The company maintained industry-leading postpaid mobile churn at 0.91%, marking the 12th consecutive year below 1%. Wireless average revenue per user continues to improve sequentially, falling 2.8% compared to the steeper declines in prior quarters, suggesting that the backbook repricing headwind is gradually easing.
Telus is enhancing its artificial intelligence capabilities and expects AI-enabled sales to increase from $800 million in 2025 to $2 billion in 2028, indicating an annual growth of over 30%.
The company also launched Canada’s first sovereign AI factory and became NVIDIA’s first official North American cloud partner. This positions Telus to capitalize on enterprise and government demand for secure, Canadian-hosted AI compute solutions.
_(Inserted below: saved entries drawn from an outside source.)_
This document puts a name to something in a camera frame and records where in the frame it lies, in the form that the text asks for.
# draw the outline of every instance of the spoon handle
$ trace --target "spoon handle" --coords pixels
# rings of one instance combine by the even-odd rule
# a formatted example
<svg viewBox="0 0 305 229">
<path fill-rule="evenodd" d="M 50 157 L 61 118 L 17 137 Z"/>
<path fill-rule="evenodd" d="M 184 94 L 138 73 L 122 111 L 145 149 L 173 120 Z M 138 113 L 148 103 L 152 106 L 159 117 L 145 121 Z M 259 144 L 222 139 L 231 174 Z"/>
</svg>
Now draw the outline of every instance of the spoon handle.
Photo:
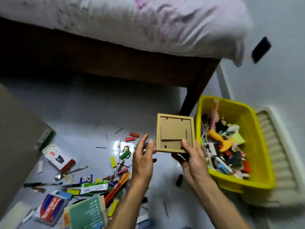
<svg viewBox="0 0 305 229">
<path fill-rule="evenodd" d="M 78 168 L 78 169 L 75 169 L 75 170 L 72 170 L 72 171 L 69 171 L 69 172 L 66 172 L 66 173 L 64 173 L 64 174 L 71 174 L 71 173 L 74 173 L 74 172 L 76 172 L 76 171 L 80 171 L 80 170 L 86 169 L 86 168 L 88 168 L 88 167 L 89 167 L 89 165 L 84 166 L 84 167 L 81 167 L 81 168 Z"/>
</svg>

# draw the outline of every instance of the book
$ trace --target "book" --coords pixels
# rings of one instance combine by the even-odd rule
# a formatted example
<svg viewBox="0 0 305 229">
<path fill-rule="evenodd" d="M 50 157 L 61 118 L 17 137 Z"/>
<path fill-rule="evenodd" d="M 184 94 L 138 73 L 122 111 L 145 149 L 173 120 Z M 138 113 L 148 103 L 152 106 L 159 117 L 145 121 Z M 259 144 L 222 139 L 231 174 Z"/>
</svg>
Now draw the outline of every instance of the book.
<svg viewBox="0 0 305 229">
<path fill-rule="evenodd" d="M 95 196 L 63 210 L 63 229 L 95 229 L 108 223 L 104 196 Z"/>
</svg>

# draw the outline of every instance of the wooden bed frame
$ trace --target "wooden bed frame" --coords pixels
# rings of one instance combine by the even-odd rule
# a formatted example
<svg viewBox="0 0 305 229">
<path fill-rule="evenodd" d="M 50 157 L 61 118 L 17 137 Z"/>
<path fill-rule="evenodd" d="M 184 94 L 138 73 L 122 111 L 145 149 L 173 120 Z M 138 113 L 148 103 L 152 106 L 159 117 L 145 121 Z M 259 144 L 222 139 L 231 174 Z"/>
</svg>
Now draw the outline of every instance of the wooden bed frame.
<svg viewBox="0 0 305 229">
<path fill-rule="evenodd" d="M 180 114 L 188 116 L 219 59 L 147 52 L 0 18 L 1 57 L 130 80 L 187 88 Z"/>
</svg>

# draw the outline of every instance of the spoon
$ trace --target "spoon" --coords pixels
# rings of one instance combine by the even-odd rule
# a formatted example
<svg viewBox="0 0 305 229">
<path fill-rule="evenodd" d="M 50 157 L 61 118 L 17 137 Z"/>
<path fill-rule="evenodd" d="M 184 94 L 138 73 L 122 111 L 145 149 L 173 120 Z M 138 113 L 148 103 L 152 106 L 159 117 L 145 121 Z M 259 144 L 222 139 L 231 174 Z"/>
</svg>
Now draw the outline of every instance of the spoon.
<svg viewBox="0 0 305 229">
<path fill-rule="evenodd" d="M 75 170 L 72 170 L 72 171 L 69 171 L 69 172 L 65 172 L 65 173 L 58 173 L 58 174 L 56 174 L 55 175 L 55 181 L 60 181 L 60 180 L 62 180 L 63 179 L 63 175 L 64 174 L 70 174 L 70 173 L 74 173 L 74 172 L 76 172 L 76 171 L 80 171 L 80 170 L 83 170 L 83 169 L 86 169 L 86 168 L 88 168 L 89 167 L 89 165 L 87 165 L 87 166 L 84 166 L 84 167 L 81 167 L 81 168 L 78 168 L 78 169 L 75 169 Z"/>
</svg>

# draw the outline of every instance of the floor
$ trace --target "floor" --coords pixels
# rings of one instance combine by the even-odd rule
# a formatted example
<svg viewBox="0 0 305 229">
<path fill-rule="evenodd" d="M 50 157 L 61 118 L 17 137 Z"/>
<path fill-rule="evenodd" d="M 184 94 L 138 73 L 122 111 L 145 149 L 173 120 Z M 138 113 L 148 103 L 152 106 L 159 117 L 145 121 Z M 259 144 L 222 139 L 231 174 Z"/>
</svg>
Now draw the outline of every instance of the floor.
<svg viewBox="0 0 305 229">
<path fill-rule="evenodd" d="M 29 70 L 31 76 L 25 76 Z M 123 140 L 129 132 L 141 135 L 149 133 L 155 138 L 157 113 L 177 115 L 186 95 L 185 88 L 31 67 L 6 68 L 0 82 L 57 131 L 55 143 L 59 147 L 75 154 L 78 165 L 91 165 L 90 172 L 98 173 L 100 178 L 110 174 L 108 157 L 114 153 L 118 139 Z M 221 96 L 216 74 L 203 94 Z M 95 146 L 106 146 L 108 149 L 101 151 Z M 155 157 L 158 161 L 154 164 L 154 174 L 146 196 L 149 215 L 155 219 L 157 228 L 214 228 L 188 184 L 183 182 L 181 188 L 175 186 L 182 173 L 180 165 L 170 154 L 157 153 Z M 52 181 L 57 171 L 47 162 L 44 164 L 40 177 Z M 37 180 L 36 169 L 33 169 L 27 181 L 45 181 Z M 82 173 L 75 173 L 75 178 L 79 175 L 81 177 Z M 254 225 L 249 208 L 240 197 L 228 191 L 224 193 L 246 220 Z M 43 198 L 44 195 L 40 193 L 21 189 L 12 204 L 20 200 L 40 202 Z M 164 201 L 169 218 L 162 204 Z M 55 228 L 60 228 L 60 224 L 59 220 Z M 40 223 L 29 221 L 20 228 L 49 226 L 42 227 Z"/>
</svg>

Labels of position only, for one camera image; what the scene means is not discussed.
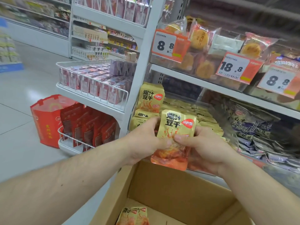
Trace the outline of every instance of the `orange price tag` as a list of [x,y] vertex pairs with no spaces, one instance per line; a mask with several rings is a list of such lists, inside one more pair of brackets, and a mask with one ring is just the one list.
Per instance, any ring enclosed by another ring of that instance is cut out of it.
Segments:
[[253,60],[242,55],[227,52],[216,75],[250,84],[263,63],[260,60]]
[[190,41],[186,36],[157,29],[153,40],[152,53],[181,63],[189,46]]
[[257,87],[294,99],[300,91],[300,72],[272,64]]

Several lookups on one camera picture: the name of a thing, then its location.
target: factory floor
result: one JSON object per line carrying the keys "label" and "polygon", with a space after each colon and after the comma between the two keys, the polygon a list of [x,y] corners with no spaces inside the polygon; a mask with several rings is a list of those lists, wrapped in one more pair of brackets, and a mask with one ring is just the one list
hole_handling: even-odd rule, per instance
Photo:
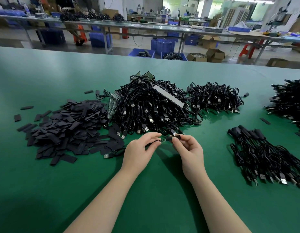
{"label": "factory floor", "polygon": [[[70,52],[83,52],[83,53],[94,53],[94,54],[105,54],[104,48],[93,48],[91,42],[88,41],[82,46],[76,46],[73,42],[73,36],[64,30],[64,35],[66,43],[62,45],[47,45],[43,46],[34,30],[28,31],[29,36],[32,40],[33,47],[35,49],[44,50],[59,50],[59,51],[70,51]],[[128,39],[113,39],[113,53],[114,55],[128,55],[133,48],[140,49],[151,49],[151,40],[149,37],[132,37],[129,36]],[[26,33],[22,29],[11,29],[11,28],[0,28],[0,46],[7,47],[18,47],[18,48],[31,48]],[[175,51],[179,49],[179,42],[175,45]],[[217,49],[225,52],[226,58],[222,63],[226,64],[241,64],[245,58],[238,57],[243,46],[232,45],[232,44],[219,44]],[[207,49],[200,46],[185,45],[183,53],[185,55],[189,53],[202,53],[205,54]],[[255,50],[252,59],[248,60],[246,64],[251,64],[259,54],[259,50]],[[289,48],[272,48],[266,50],[262,53],[260,59],[257,61],[258,66],[265,66],[270,58],[283,58],[290,61],[287,68],[300,69],[300,53],[291,50]]]}

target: hand
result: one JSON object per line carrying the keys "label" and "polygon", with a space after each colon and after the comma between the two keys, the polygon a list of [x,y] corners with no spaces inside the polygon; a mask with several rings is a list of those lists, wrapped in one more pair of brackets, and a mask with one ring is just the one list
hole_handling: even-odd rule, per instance
{"label": "hand", "polygon": [[[147,166],[156,148],[161,144],[161,142],[155,142],[161,140],[159,138],[161,135],[157,132],[148,132],[138,140],[131,141],[125,149],[121,170],[137,177]],[[145,146],[149,143],[152,144],[145,150]]]}
{"label": "hand", "polygon": [[183,173],[192,183],[198,176],[206,174],[203,148],[192,136],[180,137],[180,140],[173,137],[172,143],[181,156]]}

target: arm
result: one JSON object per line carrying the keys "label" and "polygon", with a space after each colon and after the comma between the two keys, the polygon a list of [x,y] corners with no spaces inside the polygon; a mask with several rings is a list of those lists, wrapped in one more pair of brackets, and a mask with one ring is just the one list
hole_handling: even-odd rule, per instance
{"label": "arm", "polygon": [[[80,213],[65,233],[111,232],[125,197],[137,176],[147,166],[162,134],[149,132],[131,141],[125,149],[120,171]],[[147,150],[145,146],[152,143]]]}
{"label": "arm", "polygon": [[188,135],[181,135],[181,140],[173,138],[172,142],[181,156],[184,175],[194,188],[210,233],[250,233],[207,176],[201,145]]}

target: green work table
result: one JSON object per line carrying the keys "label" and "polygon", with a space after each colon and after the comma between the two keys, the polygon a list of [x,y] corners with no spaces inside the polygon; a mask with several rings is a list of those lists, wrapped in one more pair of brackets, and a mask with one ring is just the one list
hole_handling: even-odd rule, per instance
{"label": "green work table", "polygon": [[[202,145],[208,176],[252,232],[300,232],[300,189],[291,183],[246,184],[227,134],[238,125],[261,129],[273,145],[286,147],[300,159],[297,127],[267,115],[263,108],[274,94],[270,84],[299,79],[300,70],[5,47],[0,47],[0,232],[63,232],[120,169],[123,159],[103,159],[96,153],[52,167],[50,159],[35,160],[37,148],[27,147],[25,133],[16,129],[32,123],[38,113],[59,109],[68,98],[95,98],[85,91],[113,92],[139,70],[184,89],[192,82],[209,81],[238,87],[240,95],[250,93],[240,114],[210,113],[201,125],[183,131]],[[34,108],[20,111],[28,105]],[[14,122],[16,114],[22,121]],[[137,138],[129,135],[125,143]],[[208,232],[171,144],[156,150],[132,185],[113,232]]]}

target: concrete floor
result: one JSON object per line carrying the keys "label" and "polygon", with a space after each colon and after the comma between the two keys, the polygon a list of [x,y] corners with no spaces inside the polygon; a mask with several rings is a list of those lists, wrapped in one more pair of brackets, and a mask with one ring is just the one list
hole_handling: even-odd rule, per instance
{"label": "concrete floor", "polygon": [[[64,35],[66,43],[62,45],[47,45],[43,46],[34,30],[28,31],[29,36],[32,40],[33,47],[35,49],[44,50],[59,50],[59,51],[70,51],[70,52],[83,52],[83,53],[94,53],[94,54],[105,54],[104,48],[93,48],[91,42],[88,41],[82,46],[76,46],[73,42],[73,36],[64,30]],[[151,40],[149,37],[132,37],[128,39],[113,39],[113,53],[114,55],[128,55],[133,48],[140,49],[151,49]],[[18,47],[18,48],[31,48],[26,33],[22,29],[10,29],[10,28],[0,28],[0,46],[7,47]],[[179,49],[179,42],[175,45],[175,51]],[[240,64],[243,62],[245,56],[238,57],[243,46],[232,45],[232,44],[219,44],[218,49],[226,53],[226,58],[223,63],[227,64]],[[207,49],[200,46],[185,45],[183,53],[185,55],[189,53],[202,53],[205,54]],[[255,50],[252,59],[247,61],[247,64],[251,64],[257,55],[259,50]],[[300,53],[293,51],[288,48],[272,48],[266,49],[260,59],[257,62],[258,66],[265,66],[270,58],[283,58],[290,61],[287,68],[300,69]]]}

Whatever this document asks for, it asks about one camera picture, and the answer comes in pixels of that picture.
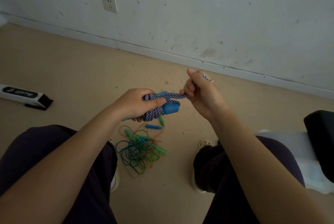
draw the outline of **beige floor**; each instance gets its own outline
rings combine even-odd
[[[334,111],[334,100],[211,73],[227,103],[254,131],[305,131],[303,118],[316,110]],[[61,124],[80,129],[129,88],[178,91],[186,66],[37,30],[7,25],[0,29],[0,83],[45,93],[47,111],[0,100],[0,155],[31,126]],[[129,177],[119,162],[121,183],[111,206],[122,223],[201,223],[213,195],[190,187],[192,161],[200,139],[215,134],[191,106],[164,117],[161,146],[168,155],[144,175]],[[122,125],[137,126],[127,121]],[[117,131],[113,139],[122,137]],[[334,220],[333,195],[311,192]]]

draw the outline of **electrical outlet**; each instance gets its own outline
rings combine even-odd
[[[116,0],[103,0],[105,10],[117,13]]]

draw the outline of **hand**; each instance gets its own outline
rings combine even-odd
[[[180,94],[187,94],[188,99],[193,104],[194,108],[204,118],[209,121],[213,120],[212,111],[219,107],[227,107],[219,90],[214,86],[213,80],[203,71],[195,71],[192,68],[187,69],[189,79],[180,90]]]
[[[146,94],[155,94],[151,89],[129,89],[112,105],[120,110],[122,119],[133,118],[133,121],[141,122],[141,116],[154,108],[166,103],[166,99],[158,98],[149,101],[143,101],[142,97]]]

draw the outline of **blue and white twisted rope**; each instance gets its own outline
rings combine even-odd
[[[209,78],[202,74],[202,76],[208,81]],[[165,92],[165,93],[161,93],[160,95],[158,96],[155,96],[153,94],[148,94],[148,95],[145,95],[143,97],[143,100],[144,101],[148,101],[148,100],[153,100],[153,99],[157,99],[157,98],[161,98],[161,97],[164,97],[166,98],[166,101],[167,102],[170,102],[170,103],[177,103],[179,106],[181,105],[179,101],[177,100],[172,100],[172,99],[168,99],[168,98],[173,98],[173,99],[183,99],[183,98],[186,98],[188,95],[181,95],[179,93],[172,93],[172,92]],[[160,117],[161,115],[165,115],[164,114],[164,110],[162,109],[162,106],[160,107],[157,107],[151,111],[148,111],[146,112],[144,115],[143,115],[143,120],[144,121],[152,121],[153,119],[155,118],[158,118]]]

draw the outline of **sneaker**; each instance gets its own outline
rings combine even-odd
[[[213,146],[212,142],[211,141],[200,141],[198,143],[198,146],[197,146],[197,153],[202,149],[202,147],[204,146]],[[192,178],[191,178],[191,185],[192,185],[192,188],[195,190],[195,192],[198,192],[198,193],[206,193],[206,191],[203,191],[202,189],[200,189],[197,184],[196,184],[196,181],[195,181],[195,171],[192,172]]]
[[[115,175],[110,184],[110,193],[116,190],[119,184],[120,184],[120,174],[118,172],[118,168],[116,168]]]

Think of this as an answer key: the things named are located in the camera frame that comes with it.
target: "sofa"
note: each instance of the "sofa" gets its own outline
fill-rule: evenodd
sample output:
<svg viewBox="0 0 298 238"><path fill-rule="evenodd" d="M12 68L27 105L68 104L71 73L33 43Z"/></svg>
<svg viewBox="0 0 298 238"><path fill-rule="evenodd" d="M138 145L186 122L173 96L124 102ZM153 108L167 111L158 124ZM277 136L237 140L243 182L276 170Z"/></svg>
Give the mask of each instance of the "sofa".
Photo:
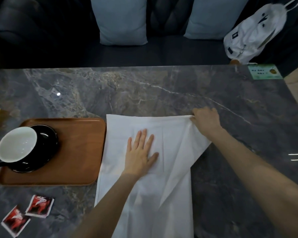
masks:
<svg viewBox="0 0 298 238"><path fill-rule="evenodd" d="M266 3L249 0L236 24ZM0 0L0 68L229 64L223 40L183 37L194 0L147 0L143 46L104 46L90 0ZM298 7L252 61L274 63L283 76L298 67Z"/></svg>

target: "pillow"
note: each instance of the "pillow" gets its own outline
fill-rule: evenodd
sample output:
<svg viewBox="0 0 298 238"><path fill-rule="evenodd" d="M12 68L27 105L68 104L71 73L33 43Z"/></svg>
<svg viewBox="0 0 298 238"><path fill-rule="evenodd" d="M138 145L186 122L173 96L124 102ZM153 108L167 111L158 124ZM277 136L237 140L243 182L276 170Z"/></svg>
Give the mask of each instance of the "pillow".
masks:
<svg viewBox="0 0 298 238"><path fill-rule="evenodd" d="M185 37L222 39L232 30L248 0L194 0Z"/></svg>
<svg viewBox="0 0 298 238"><path fill-rule="evenodd" d="M91 0L104 45L147 43L147 0Z"/></svg>

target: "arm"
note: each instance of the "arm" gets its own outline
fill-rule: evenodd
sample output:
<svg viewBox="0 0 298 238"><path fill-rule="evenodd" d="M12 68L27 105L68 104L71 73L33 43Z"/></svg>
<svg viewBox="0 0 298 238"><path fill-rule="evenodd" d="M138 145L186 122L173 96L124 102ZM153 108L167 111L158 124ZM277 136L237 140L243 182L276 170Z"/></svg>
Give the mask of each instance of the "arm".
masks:
<svg viewBox="0 0 298 238"><path fill-rule="evenodd" d="M193 109L199 131L220 150L271 222L298 237L298 185L234 139L220 125L216 109Z"/></svg>
<svg viewBox="0 0 298 238"><path fill-rule="evenodd" d="M131 138L128 139L124 171L107 194L86 216L72 238L110 238L112 236L133 186L140 177L147 174L158 158L159 154L155 153L148 159L153 135L145 144L146 136L147 130L145 129L143 132L138 132L133 145L131 145Z"/></svg>

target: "marble table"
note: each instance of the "marble table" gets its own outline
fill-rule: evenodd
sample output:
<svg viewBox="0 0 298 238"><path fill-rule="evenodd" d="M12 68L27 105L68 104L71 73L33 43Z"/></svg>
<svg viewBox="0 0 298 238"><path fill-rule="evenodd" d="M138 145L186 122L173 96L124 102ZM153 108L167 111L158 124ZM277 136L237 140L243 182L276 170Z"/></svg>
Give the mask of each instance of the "marble table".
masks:
<svg viewBox="0 0 298 238"><path fill-rule="evenodd" d="M298 105L283 80L252 80L246 66L0 70L2 136L28 118L187 115L217 108L224 128L298 183ZM196 237L278 237L215 146L191 168ZM91 210L96 183L82 187L2 187L0 222L33 194L55 197L46 219L22 237L67 237ZM0 226L0 237L9 234Z"/></svg>

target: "brown tray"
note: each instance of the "brown tray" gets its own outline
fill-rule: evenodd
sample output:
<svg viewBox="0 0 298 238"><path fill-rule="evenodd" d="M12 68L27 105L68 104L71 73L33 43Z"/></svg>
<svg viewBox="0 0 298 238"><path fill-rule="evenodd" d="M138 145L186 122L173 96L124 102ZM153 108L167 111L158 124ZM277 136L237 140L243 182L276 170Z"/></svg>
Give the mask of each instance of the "brown tray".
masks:
<svg viewBox="0 0 298 238"><path fill-rule="evenodd" d="M55 129L60 143L58 152L45 166L30 173L16 173L2 167L0 184L88 185L98 178L106 132L103 119L28 119L20 127L34 124Z"/></svg>

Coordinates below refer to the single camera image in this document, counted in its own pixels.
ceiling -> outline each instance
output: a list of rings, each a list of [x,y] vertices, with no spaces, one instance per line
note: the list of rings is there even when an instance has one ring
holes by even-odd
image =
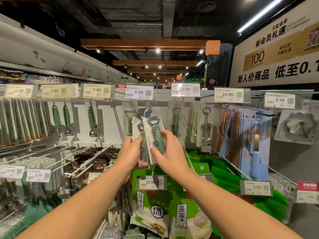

The recently completed TELUS Digital privatization is expected to generate $150 million to $200 million in annual synergies, with $150 million realized within 2026.
What is the Telus stock price target?
Management is optimistic about monetization opportunities through potential partnerships in Telus Health, a business valued at over $5 billion. Finally, it estimates the sale of real estate and copper assets to accelerate deleveraging efforts while maintaining capital expenditures at around 10% of revenue.
Due to the ongoing drawdown, Telus stock offers shareholders a dividend yield of over 9%. Analysts remain bullish, forecasting the TSX tech stock to gain almost 18% given consensus price targets.